The content is based on Microsoft Learn, PowerShell, Git, and W3C / Unicode public documentation as of April 2026. See the references at the end for details.
Table of Contents
- What to Grasp First
- Breaking Down the Terminology
- 2.1 How Unicode / UTF-8 / UTF-16 / CP932 Differ
- 2.2 How to Think About
Shift_JISvs.CP932 - 2.3 The Traps in the Words
ANSI,Unicode, andUTF-8N
- Why Mojibake Happens
- 3.1 What Mojibake Really Is
- 3.2 Garbled Display and Data Corruption Are Different
- 3.3 Dropping to Unrepresentable Characters Is Irreversible
- What the Line-Ending Differences Are
- 4.1
CRLF/LF/CR - 4.2 Line Endings Are a Separate Problem from Encodings
- 4.3
\nand the Newline Bytes in the File Are Not Necessarily the Same
- 4.1
- Why Windows in Particular Is So Confusing
- 5.1 Unicode and Legacy Code Pages Coexist
- 5.2 The Labels Don’t Line Up
- 5.3 ASCII-Only Content Hides the Problem
- 5.4 File Contents, File Names, Console, and Source Files Are Separate Layers
- 5.5 BOM and Line Endings Act on Yet Other Axes
- 5.6 Tools Change Things on Their Own
- Common Accident Patterns
- Rules That Reduce Accidents in Practice
- Drive Mojibake / Line-Ending Investigations with These 5 Questions
- Summary
- Related Articles
- References
1. What to Grasp First
Putting the conclusions first, these seven points matter most.
- A text file is not the string itself but bytes + an encoding + a line-ending convention. Sometimes a BOM is attached too.
- Mojibake happens when the same bytes are decoded as a different encoding.
- Line-ending trouble happens when the encoding is correct but the assumption about line separators is misaligned.
UnicodeandUTF-8do not mean the same thing.Unicodeis about the character set;UTF-8andUTF-16are about encodings.- What Windows people call “
Shift_JIS” is, in practice, better thought of as CP932 / the Windows family of Japanese code pages — conversations drift less that way. - “We switched to UTF-8” is still an incomplete specification. It only becomes an operating rule once you also decide whether there is a BOM and the line-ending style.
- The source of the confusion is not Japanese itself, but multiple assumptions with different histories surviving on the same Windows machine.

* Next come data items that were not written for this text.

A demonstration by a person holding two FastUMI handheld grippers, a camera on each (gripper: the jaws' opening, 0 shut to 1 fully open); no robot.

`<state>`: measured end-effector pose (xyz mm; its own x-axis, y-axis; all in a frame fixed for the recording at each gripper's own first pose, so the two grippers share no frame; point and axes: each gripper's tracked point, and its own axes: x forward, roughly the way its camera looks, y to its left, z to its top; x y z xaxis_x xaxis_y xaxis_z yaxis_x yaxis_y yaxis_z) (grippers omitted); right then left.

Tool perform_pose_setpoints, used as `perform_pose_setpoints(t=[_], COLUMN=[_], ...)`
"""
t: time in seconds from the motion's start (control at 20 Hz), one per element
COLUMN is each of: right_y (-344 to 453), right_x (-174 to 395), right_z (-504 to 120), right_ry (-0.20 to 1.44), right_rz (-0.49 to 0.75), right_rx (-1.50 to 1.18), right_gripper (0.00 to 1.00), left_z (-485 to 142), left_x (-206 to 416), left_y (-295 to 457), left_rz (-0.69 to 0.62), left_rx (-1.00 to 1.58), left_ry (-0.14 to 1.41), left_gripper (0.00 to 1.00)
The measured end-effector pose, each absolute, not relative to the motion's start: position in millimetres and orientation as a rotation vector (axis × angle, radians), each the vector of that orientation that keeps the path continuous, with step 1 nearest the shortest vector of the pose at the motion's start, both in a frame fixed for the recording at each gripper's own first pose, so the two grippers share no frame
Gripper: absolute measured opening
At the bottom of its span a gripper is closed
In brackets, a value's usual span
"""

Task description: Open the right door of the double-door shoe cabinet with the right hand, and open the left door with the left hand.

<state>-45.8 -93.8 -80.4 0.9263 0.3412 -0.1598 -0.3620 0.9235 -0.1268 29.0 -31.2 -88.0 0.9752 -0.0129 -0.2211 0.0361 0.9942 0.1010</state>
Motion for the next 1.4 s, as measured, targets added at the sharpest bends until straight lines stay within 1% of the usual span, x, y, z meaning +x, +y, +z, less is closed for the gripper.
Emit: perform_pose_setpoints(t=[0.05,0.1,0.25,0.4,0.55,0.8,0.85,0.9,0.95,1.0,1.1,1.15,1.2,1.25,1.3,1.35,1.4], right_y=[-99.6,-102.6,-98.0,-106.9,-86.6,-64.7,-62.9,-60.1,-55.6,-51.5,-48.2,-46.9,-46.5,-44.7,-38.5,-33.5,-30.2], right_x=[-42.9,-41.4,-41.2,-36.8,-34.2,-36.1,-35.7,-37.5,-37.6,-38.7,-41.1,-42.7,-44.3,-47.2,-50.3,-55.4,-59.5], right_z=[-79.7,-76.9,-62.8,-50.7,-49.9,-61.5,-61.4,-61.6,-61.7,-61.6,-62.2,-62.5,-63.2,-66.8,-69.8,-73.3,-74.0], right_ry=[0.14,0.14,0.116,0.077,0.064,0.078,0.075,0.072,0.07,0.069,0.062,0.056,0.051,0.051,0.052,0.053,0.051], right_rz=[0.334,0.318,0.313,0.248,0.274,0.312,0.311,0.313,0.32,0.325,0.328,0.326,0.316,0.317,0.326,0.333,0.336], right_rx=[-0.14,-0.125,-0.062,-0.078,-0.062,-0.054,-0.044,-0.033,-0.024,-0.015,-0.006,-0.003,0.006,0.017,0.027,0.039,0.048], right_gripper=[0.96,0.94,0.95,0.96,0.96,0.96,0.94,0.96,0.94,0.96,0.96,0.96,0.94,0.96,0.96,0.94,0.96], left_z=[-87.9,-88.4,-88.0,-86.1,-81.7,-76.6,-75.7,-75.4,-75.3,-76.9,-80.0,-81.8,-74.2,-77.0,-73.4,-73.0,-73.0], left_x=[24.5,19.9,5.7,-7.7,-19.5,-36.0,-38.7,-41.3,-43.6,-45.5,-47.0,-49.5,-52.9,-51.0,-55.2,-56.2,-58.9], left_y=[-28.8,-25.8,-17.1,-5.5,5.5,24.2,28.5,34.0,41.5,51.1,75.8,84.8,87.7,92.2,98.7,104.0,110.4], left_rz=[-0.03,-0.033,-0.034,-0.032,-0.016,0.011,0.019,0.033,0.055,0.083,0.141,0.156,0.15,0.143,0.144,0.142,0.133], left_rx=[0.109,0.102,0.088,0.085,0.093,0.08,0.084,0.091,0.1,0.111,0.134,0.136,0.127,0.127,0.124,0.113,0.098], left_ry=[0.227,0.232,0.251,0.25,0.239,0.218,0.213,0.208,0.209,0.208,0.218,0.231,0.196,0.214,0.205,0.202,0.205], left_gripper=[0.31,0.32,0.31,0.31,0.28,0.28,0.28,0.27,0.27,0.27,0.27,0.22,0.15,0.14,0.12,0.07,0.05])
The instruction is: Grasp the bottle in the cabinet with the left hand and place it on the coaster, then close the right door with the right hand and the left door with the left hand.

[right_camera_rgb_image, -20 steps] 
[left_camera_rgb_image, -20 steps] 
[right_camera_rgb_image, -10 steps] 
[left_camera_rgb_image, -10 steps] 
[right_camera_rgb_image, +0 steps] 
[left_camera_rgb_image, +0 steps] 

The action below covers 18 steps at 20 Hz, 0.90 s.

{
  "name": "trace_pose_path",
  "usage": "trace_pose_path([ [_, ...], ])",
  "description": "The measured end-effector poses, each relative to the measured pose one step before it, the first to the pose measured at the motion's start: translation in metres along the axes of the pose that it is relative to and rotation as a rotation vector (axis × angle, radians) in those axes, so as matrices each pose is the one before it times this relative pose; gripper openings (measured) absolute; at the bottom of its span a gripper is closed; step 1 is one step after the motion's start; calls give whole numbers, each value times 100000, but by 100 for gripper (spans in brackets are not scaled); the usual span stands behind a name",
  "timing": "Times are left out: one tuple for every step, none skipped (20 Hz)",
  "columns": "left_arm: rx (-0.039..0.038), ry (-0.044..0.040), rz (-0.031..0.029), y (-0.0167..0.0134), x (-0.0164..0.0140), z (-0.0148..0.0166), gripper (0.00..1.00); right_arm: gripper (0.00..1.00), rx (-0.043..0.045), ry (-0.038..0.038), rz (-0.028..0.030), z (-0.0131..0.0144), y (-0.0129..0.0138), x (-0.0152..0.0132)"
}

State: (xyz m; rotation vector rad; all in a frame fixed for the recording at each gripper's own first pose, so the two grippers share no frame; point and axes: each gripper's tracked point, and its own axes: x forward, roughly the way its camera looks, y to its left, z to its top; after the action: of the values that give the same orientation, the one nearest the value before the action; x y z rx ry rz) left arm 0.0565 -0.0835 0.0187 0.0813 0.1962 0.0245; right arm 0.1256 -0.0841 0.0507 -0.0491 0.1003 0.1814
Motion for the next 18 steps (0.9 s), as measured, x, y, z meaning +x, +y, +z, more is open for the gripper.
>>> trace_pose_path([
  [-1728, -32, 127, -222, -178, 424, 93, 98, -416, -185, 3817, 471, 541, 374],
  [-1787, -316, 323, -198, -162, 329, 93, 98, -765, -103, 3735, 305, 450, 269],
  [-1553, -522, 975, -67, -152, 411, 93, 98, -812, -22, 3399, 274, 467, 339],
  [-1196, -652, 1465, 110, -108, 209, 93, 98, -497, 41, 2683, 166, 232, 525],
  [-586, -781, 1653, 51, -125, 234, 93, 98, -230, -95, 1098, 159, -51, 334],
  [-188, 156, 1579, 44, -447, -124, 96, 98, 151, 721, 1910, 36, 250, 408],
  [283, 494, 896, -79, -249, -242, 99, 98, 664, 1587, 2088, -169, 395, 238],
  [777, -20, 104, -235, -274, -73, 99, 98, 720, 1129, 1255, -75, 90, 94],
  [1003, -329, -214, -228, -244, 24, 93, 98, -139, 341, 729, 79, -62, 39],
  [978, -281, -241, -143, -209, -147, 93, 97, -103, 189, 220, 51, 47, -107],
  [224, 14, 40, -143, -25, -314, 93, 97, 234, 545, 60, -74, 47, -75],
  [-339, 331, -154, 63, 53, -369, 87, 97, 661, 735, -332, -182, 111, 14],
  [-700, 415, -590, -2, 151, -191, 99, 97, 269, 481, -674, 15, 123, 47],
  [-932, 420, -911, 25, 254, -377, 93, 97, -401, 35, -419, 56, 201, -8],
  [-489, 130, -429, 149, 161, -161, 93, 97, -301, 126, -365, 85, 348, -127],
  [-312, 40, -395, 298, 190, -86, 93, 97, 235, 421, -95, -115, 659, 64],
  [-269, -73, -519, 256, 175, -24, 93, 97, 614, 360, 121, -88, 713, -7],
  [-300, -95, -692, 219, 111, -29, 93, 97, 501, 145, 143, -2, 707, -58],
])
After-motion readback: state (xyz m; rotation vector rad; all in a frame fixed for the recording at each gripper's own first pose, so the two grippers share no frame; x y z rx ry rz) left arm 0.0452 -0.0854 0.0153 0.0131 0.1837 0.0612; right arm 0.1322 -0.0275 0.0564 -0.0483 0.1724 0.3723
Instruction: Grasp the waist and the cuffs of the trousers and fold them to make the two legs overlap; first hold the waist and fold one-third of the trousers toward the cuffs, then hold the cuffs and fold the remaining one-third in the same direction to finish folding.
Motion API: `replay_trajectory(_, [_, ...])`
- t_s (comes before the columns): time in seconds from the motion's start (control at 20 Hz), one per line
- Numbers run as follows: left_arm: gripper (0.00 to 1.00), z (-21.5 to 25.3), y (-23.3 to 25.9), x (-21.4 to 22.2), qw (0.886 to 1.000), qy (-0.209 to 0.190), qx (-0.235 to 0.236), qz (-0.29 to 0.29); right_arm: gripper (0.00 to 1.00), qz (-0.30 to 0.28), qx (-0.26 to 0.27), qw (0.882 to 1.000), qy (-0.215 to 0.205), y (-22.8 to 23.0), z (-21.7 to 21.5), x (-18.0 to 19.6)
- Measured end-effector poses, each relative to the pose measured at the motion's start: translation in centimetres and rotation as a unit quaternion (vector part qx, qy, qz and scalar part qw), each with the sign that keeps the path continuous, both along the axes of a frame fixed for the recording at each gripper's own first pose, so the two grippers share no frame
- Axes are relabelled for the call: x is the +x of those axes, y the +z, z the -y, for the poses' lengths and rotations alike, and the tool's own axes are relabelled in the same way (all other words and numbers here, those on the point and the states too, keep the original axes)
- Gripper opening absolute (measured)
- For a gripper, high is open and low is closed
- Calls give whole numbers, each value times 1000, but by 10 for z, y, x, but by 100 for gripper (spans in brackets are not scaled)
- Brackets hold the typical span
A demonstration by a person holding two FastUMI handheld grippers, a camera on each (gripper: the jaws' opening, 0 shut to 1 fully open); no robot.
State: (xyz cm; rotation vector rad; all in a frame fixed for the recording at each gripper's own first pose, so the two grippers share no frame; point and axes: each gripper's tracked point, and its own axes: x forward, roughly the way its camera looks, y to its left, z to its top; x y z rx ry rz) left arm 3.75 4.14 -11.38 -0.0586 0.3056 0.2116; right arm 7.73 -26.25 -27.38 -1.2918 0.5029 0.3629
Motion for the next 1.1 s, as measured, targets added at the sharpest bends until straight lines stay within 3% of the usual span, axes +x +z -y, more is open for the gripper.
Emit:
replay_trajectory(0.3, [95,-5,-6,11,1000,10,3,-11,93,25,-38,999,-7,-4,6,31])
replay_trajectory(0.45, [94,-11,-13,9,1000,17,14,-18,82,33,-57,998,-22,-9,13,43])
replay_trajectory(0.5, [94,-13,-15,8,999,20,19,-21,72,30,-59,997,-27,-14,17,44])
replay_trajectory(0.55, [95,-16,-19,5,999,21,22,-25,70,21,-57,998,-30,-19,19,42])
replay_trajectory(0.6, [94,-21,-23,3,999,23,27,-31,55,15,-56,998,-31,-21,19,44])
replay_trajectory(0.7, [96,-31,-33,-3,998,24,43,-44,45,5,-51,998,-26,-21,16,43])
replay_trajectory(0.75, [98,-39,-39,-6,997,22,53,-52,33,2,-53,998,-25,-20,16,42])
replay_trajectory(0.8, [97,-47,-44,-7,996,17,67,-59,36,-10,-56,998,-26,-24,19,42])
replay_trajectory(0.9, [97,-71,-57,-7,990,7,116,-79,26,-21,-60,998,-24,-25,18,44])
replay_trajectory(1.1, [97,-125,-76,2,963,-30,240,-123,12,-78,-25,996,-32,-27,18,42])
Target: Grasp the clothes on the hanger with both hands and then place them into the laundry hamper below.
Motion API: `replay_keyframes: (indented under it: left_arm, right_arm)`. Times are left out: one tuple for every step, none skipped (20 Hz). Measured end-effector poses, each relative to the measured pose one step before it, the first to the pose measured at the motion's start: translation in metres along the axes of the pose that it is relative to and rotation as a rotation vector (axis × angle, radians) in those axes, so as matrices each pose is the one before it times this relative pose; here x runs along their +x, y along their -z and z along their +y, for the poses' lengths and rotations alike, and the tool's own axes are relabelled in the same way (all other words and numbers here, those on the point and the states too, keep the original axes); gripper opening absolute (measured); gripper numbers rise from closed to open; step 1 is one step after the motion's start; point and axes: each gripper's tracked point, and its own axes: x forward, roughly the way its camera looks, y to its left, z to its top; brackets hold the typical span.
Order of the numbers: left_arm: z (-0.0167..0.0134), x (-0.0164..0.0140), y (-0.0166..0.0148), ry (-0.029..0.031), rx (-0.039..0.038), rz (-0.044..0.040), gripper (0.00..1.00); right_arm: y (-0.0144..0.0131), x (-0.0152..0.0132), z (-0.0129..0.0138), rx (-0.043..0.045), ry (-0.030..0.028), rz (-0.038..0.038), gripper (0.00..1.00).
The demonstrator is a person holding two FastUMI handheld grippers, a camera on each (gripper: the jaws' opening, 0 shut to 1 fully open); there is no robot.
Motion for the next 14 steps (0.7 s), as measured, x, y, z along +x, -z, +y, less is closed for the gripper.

When handling text on Windows, the starting point is to separate these four:
- What are the bytes of this file
- With which encoding was it written
- With which encoding was it read
- Are the line endings
CRLForLF
Just separating these makes you far less likely to get lost.
2. Breaking Down the Terminology
2.1 How Unicode / UTF-8 / UTF-16 / CP932 Differ
First, it pays to take the words apart once.
| Term | What it refers to | Example | Common confusion |
|---|---|---|---|
| Unicode | A framework for representing characters as numbers | U+3042 (あ) |
Assumed to be the same as UTF-8 |
| UTF-8 | An encoding that turns Unicode into bytes | E3 81 82 |
Assumed to be Unicode itself |
| UTF-16LE | An encoding that turns Unicode into bytes | 42 30 |
Conflated with “Unicode” in menus |
| CP932 | The Windows Japanese legacy code page | 82 A0 |
Assumed to be exactly the same as Shift_JIS |
| CRLF / LF | The bytes that separate lines | 0D 0A / 0A |
Mistaken for a kind of encoding |
| BOM | Identification bytes at the start of a file | EF BB BF etc. |
Mistaken for an encoding name |
Even the single character あ has different bytes per encoding.
Character: あ
UTF-8 : E3 81 82
CP932 : 82 A0
UTF-16LE : 42 30
What matters is that characters and bytes are different things. An application appears to handle “characters” on screen, but for saving and transmission it ultimately exchanges bytes. The accidents almost always happen at the boundary of that conversion.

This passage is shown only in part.